Cheryl Bormann, counsel for defendant Walid bin Attash, has created a stir over wearing a hijab to the military tribunal and asking other women to cover up out of respect of the Muslim sensibilities for the defendants. I have received a fair number of calls on this from reporters and lawyers due to my past representation of Muslims in national security cases. I believe the display was a professional and tactical mistake and I would not want someone on my team to try to make such an extreme accommodation to a client.
Bormann requested a court order for other women to follow her example, at least in dressing modestly, so that the defendants do not have to avert their eyes “for fear of committing a sin under their faith.” She insisted that her hijab was necessary since, “[w]hen you’re on trial for your life, you need to be focused.”

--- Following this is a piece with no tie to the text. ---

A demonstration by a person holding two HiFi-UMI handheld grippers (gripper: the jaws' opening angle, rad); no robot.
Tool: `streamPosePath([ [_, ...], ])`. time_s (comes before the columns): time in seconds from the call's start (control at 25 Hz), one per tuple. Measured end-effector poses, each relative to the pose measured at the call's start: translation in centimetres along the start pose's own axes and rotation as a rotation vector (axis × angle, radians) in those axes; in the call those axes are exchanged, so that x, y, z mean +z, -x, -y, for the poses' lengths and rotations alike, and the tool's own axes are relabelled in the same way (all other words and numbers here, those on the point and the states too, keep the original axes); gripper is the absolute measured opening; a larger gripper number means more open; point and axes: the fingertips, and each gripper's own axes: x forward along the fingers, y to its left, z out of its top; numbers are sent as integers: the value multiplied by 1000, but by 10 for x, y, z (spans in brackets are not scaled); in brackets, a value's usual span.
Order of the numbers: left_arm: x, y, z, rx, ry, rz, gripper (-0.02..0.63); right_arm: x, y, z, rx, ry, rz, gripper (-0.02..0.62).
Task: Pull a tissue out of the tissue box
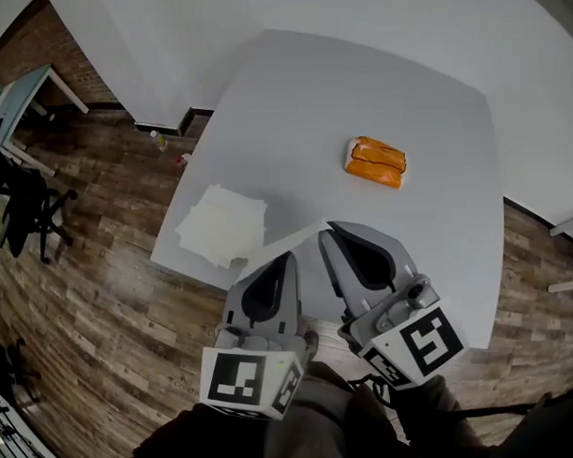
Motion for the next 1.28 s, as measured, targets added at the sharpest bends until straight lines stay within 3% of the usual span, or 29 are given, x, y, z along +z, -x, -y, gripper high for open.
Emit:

First, I should acknowledge that I have refused to take cases in military tribunals and I do not believe that lawyers should legitimate these proceedings. However, I recognize that this is a personal choice and many lawyers in good faith have chosen to take these cases and make the best of a bad situation. I will also note that reporters often adopt the garb of a country to facilitate an interview as do, on occasion, diplomats and politicians.
However, regardless of the forum, I do not believe an attorney should accommodate a client’s beliefs to this extent. It is important for clients to understand the relationship with an attorney is a strictly professional one. Moreover, they appear in a court that reflects the values of a pluralistic society. While you are allowed to personally follow any set of moral beliefs and practices, you cannot force others to adhere to those values. Just as a “jury of your peers” does not guarantee you twelve hardcore militants, a fair trial does not mean a court that meets your aesthetic or religious tastes.

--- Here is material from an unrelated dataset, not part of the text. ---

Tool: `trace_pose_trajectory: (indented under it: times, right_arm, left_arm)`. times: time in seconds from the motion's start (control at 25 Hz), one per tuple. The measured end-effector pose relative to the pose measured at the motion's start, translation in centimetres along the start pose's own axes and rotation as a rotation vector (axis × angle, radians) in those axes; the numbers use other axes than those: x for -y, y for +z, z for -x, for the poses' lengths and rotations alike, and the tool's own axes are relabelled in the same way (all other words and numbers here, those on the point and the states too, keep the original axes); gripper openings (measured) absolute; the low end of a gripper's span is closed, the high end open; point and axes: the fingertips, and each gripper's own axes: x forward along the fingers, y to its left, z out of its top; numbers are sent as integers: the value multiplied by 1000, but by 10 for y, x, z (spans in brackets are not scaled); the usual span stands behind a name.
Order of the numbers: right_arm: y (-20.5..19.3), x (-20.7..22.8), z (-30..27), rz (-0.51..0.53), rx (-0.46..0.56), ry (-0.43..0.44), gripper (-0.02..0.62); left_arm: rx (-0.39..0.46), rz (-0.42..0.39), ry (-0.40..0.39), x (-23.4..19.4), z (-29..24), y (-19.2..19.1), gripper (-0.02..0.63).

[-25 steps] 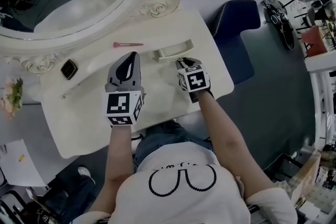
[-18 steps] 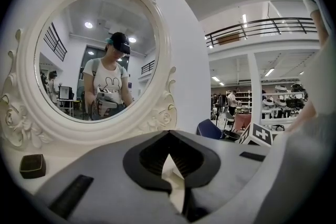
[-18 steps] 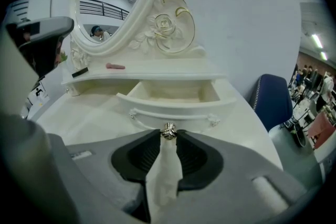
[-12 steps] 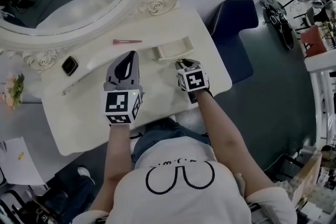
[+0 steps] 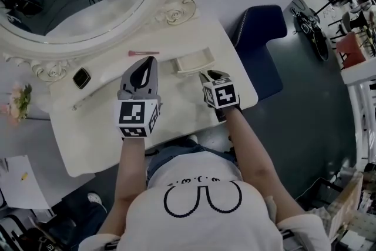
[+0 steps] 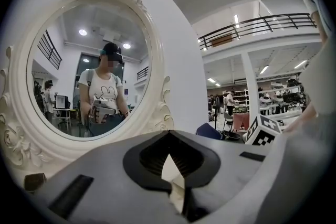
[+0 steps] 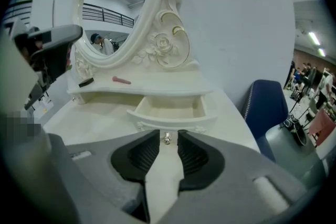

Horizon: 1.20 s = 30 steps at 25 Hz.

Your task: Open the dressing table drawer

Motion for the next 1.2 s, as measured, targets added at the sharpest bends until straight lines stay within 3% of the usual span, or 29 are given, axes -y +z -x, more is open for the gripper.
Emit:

I believe it is a serious mistake to blur that line with a client. A client can always seek to have a new lawyer. However, if a client were to insist on my dropping a young female associate from the team, I would file for my own representation to end with the associate’s representation.
I do not believe that distraction concern is a serious one. If a defendant is not focused by the potential of his execution, a longer skirt is not only to succeed. Death penalties tend to concentrate the mind of the most distracted defendant. If not, I doubt the longer skirt will overcome the problem. Zacarias Moussaoui was obsessed and filled with hatred toward Judge Brinkema regardless of her wearing a judicial robe. He was a hate-filled and unbalanced fanatic who hated women, Jews, and most everyone. In this case, the attorney should have insisted on appearing in her normal professional garb. Over the months of preparation, the clients would have to be get to speaking to her and other women dressed in a modern fashion.
Just as we would not ask to remove minorities for a racist client, we should not accommodate beliefs that are viewed as sexist by the majority of our society. The fact that they are religious based does not alter the situation.
I also believe that this public display undermines the credibility of counsel. The basis for the display and the motion is highly questionable, particularly in a proceeding where the female attorneys are already in uniform. That leaves reporters and observers who should not have to find the lowest common denominator with a defendant to maintain “focus.”
It is not clear why counsel would want the focus of the trial to begin on such a stylistic or religious point. There are ample reasons to object to these tribunals as little more than Kangaroo courts. However, Bormann hit on the one element that is missing from the tribunal that is not a shortcoming. While I would not describe the tribunal as a true court of law akin to an Article III federal court, it is not a Sharia court. I would prefer the opening fights to be over the unfair procedural and evidentiary rules rather than counsel’s dress code.